What you need to do:
Only some lines are wanted. Transcribe, exactly, the lines below from the line with "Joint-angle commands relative" up to and including the line with "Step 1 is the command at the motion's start".

Exercise inputs:
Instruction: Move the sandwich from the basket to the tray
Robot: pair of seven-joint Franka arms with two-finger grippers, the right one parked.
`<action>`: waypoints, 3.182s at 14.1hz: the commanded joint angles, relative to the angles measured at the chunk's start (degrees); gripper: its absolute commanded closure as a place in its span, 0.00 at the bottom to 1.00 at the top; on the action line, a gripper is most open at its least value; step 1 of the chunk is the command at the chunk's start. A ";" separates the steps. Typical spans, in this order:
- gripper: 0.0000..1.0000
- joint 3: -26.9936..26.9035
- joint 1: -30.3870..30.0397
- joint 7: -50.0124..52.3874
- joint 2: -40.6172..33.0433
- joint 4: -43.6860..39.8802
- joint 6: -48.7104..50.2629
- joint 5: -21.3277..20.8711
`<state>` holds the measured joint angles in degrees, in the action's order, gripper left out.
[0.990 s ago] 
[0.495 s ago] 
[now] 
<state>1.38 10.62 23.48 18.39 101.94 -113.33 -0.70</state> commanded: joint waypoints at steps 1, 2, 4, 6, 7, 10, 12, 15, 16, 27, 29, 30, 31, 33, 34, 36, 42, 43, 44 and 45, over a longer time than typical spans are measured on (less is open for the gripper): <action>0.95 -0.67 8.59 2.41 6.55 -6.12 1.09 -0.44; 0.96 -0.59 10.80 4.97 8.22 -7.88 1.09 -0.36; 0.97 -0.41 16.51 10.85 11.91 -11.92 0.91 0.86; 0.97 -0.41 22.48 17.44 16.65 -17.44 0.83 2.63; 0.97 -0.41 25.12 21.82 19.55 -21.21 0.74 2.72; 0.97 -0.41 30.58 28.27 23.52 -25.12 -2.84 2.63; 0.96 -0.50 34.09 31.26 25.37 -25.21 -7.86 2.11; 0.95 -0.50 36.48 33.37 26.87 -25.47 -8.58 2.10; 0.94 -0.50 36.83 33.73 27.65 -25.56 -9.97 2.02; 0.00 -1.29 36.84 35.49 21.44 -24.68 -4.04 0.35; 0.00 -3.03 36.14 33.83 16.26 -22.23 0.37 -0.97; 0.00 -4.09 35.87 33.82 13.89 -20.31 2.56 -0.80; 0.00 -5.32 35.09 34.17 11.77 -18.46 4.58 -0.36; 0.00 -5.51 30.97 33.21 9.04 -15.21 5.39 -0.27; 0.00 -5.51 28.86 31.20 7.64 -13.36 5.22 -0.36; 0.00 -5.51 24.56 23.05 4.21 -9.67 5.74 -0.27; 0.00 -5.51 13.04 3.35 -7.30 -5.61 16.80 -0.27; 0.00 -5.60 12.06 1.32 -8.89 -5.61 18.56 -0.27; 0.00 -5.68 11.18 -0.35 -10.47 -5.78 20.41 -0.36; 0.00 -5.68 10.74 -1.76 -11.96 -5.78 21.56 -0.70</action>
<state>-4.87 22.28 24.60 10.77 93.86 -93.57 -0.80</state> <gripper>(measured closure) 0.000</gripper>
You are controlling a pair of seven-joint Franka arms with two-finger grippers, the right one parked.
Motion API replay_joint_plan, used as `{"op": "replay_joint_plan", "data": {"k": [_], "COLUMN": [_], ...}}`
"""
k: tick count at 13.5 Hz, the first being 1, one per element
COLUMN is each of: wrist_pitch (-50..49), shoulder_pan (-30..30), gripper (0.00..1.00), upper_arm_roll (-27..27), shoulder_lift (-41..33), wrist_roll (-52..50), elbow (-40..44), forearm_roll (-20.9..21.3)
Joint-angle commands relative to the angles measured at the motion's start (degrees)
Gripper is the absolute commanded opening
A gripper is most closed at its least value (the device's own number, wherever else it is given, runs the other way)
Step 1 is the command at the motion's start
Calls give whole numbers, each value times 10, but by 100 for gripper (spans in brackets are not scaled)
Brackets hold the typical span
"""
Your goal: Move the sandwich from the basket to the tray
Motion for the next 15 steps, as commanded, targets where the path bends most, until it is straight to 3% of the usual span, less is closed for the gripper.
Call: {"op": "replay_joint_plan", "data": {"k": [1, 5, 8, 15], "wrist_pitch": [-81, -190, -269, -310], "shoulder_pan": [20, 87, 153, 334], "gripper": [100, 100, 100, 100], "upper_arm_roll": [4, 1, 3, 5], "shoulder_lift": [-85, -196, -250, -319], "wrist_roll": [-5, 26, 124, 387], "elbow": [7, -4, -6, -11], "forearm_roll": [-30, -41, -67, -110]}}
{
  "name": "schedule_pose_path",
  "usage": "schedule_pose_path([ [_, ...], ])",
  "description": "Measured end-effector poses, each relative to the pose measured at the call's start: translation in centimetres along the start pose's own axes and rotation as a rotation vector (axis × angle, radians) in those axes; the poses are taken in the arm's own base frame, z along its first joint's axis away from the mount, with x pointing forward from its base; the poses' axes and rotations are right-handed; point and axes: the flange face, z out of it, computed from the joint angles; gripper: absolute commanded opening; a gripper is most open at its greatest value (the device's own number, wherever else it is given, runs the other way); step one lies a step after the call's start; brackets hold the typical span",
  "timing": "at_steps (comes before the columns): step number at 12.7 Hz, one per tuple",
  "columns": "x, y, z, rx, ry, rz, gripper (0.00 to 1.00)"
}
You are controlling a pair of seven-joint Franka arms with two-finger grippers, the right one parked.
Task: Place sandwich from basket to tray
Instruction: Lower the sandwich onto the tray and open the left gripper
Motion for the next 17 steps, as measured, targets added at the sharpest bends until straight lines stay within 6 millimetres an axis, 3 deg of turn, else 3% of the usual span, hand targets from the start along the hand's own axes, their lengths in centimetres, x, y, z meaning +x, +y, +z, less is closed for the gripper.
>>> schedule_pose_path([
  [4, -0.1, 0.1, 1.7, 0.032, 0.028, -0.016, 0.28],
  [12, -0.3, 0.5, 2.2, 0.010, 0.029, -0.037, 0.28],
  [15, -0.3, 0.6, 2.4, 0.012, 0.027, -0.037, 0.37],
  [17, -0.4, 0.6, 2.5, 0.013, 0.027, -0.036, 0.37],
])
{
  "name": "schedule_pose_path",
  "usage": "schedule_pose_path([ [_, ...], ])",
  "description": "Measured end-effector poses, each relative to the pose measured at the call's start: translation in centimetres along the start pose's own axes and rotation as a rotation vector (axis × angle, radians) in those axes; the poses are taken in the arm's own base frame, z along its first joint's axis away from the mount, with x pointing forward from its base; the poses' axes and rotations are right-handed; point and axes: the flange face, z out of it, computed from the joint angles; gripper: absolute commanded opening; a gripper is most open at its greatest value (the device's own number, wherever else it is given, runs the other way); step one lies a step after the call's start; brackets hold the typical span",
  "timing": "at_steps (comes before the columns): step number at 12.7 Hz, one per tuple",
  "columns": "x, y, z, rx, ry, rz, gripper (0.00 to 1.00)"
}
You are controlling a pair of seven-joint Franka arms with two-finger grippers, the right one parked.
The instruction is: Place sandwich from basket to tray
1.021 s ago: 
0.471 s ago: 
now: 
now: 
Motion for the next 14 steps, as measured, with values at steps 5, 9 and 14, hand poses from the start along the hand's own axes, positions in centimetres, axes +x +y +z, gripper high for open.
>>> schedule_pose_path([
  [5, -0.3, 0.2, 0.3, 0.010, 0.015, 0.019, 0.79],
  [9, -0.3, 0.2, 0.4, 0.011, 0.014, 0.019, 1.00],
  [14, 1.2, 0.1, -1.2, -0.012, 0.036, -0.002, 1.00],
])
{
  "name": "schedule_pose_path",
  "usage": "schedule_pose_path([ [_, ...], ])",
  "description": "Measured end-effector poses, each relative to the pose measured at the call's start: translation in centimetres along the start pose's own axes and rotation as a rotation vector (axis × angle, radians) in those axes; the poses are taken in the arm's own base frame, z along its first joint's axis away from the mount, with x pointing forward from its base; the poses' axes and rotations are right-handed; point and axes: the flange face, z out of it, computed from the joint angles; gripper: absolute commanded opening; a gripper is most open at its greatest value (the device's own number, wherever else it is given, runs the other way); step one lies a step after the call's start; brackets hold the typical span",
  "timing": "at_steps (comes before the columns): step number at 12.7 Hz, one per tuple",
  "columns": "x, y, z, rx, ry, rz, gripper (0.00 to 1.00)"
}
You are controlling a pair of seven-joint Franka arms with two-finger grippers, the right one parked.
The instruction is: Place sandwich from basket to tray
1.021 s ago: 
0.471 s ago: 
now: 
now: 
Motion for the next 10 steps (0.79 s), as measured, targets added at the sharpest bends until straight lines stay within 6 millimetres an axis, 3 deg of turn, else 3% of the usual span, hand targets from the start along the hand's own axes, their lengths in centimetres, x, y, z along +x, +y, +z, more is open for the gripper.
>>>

Solution for this problem:
Joint-angle commands relative to the angles measured at the motion's start (degrees)
Gripper is the absolute commanded opening
A gripper is most closed at its least value (the device's own number, wherever else it is given, runs the other way)
Step 1 is the command at the motion's start

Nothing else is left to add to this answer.